_Work to be completed_
The complete listing should be restated exactly.

_Data extracts_
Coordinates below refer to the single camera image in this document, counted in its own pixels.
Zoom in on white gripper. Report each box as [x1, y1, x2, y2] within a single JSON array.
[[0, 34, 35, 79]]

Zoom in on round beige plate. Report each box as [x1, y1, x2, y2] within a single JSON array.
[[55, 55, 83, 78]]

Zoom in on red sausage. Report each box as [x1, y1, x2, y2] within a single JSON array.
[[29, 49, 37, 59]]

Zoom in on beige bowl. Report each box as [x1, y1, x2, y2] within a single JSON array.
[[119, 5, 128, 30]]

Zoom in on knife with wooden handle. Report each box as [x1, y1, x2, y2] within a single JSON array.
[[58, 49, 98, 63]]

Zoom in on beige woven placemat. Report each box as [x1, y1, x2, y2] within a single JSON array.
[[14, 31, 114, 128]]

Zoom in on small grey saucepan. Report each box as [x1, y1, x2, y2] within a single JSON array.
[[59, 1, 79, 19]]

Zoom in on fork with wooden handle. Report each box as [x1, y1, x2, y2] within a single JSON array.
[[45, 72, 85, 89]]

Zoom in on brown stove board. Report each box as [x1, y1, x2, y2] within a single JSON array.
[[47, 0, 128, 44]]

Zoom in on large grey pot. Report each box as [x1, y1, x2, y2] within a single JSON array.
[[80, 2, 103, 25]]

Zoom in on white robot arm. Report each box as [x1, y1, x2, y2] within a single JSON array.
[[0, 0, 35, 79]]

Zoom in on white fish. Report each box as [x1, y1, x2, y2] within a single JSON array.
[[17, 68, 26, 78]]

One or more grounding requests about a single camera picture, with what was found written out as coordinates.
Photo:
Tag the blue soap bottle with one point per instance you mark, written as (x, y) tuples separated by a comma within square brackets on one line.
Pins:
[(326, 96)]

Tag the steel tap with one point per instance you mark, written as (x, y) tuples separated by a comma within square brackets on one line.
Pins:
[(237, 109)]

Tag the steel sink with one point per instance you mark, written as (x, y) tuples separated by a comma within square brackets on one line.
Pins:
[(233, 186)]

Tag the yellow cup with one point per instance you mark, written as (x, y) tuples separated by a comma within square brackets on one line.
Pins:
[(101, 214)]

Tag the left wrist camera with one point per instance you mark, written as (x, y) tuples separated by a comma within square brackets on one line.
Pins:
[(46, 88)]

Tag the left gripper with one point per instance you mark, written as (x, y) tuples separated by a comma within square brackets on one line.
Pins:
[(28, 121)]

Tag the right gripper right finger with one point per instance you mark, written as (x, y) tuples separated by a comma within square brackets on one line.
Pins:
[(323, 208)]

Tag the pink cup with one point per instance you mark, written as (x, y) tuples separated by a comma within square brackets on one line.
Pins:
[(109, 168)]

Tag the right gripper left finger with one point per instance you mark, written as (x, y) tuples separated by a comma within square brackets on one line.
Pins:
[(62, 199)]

_Response to the task_
Coordinates below refer to the single camera image in this document, counted in its own pixels.
Zoom in on white gripper. Report each box as [x1, y1, x2, y2] within a single JSON array.
[[0, 34, 35, 79]]

Zoom in on round beige plate. Report each box as [x1, y1, x2, y2] within a single JSON array.
[[55, 55, 83, 78]]

Zoom in on red sausage. Report each box as [x1, y1, x2, y2] within a single JSON array.
[[29, 49, 37, 59]]

Zoom in on beige bowl. Report each box as [x1, y1, x2, y2] within a single JSON array.
[[119, 5, 128, 30]]

Zoom in on knife with wooden handle. Report each box as [x1, y1, x2, y2] within a single JSON array.
[[58, 49, 98, 63]]

Zoom in on beige woven placemat. Report each box as [x1, y1, x2, y2] within a single JSON array.
[[14, 31, 114, 128]]

Zoom in on small grey saucepan. Report each box as [x1, y1, x2, y2] within a single JSON array.
[[59, 1, 79, 19]]

Zoom in on fork with wooden handle. Report each box as [x1, y1, x2, y2] within a single JSON array.
[[45, 72, 85, 89]]

Zoom in on brown stove board. Report each box as [x1, y1, x2, y2] within a single JSON array.
[[47, 0, 128, 44]]

Zoom in on large grey pot. Report each box as [x1, y1, x2, y2] within a single JSON array.
[[80, 2, 103, 25]]

Zoom in on white robot arm. Report each box as [x1, y1, x2, y2] within a single JSON array.
[[0, 0, 35, 79]]

Zoom in on white fish. Report each box as [x1, y1, x2, y2] within a single JSON array.
[[17, 68, 26, 78]]

One or more grounding requests about a single camera picture, with what was found written out as coordinates.
Photo:
Tag the blue soap bottle with one point per instance you mark, written as (x, y) tuples separated by a comma within square brackets on one line.
Pins:
[(326, 96)]

Tag the steel tap with one point per instance you mark, written as (x, y) tuples separated by a comma within square brackets on one line.
Pins:
[(237, 109)]

Tag the steel sink with one point per instance you mark, written as (x, y) tuples separated by a comma within square brackets on one line.
Pins:
[(233, 186)]

Tag the yellow cup with one point per instance you mark, written as (x, y) tuples separated by a comma within square brackets on one line.
Pins:
[(101, 214)]

Tag the left wrist camera with one point per instance you mark, written as (x, y) tuples separated by a comma within square brackets on one line.
Pins:
[(46, 88)]

Tag the left gripper with one point per instance you mark, written as (x, y) tuples separated by a comma within square brackets on one line.
Pins:
[(28, 121)]

Tag the right gripper right finger with one point per instance you mark, written as (x, y) tuples separated by a comma within square brackets on one line.
Pins:
[(323, 208)]

Tag the pink cup with one point per instance you mark, written as (x, y) tuples separated by a comma within square brackets on one line.
Pins:
[(109, 168)]

Tag the right gripper left finger with one point per instance you mark, written as (x, y) tuples separated by a comma within square brackets on one line.
Pins:
[(62, 199)]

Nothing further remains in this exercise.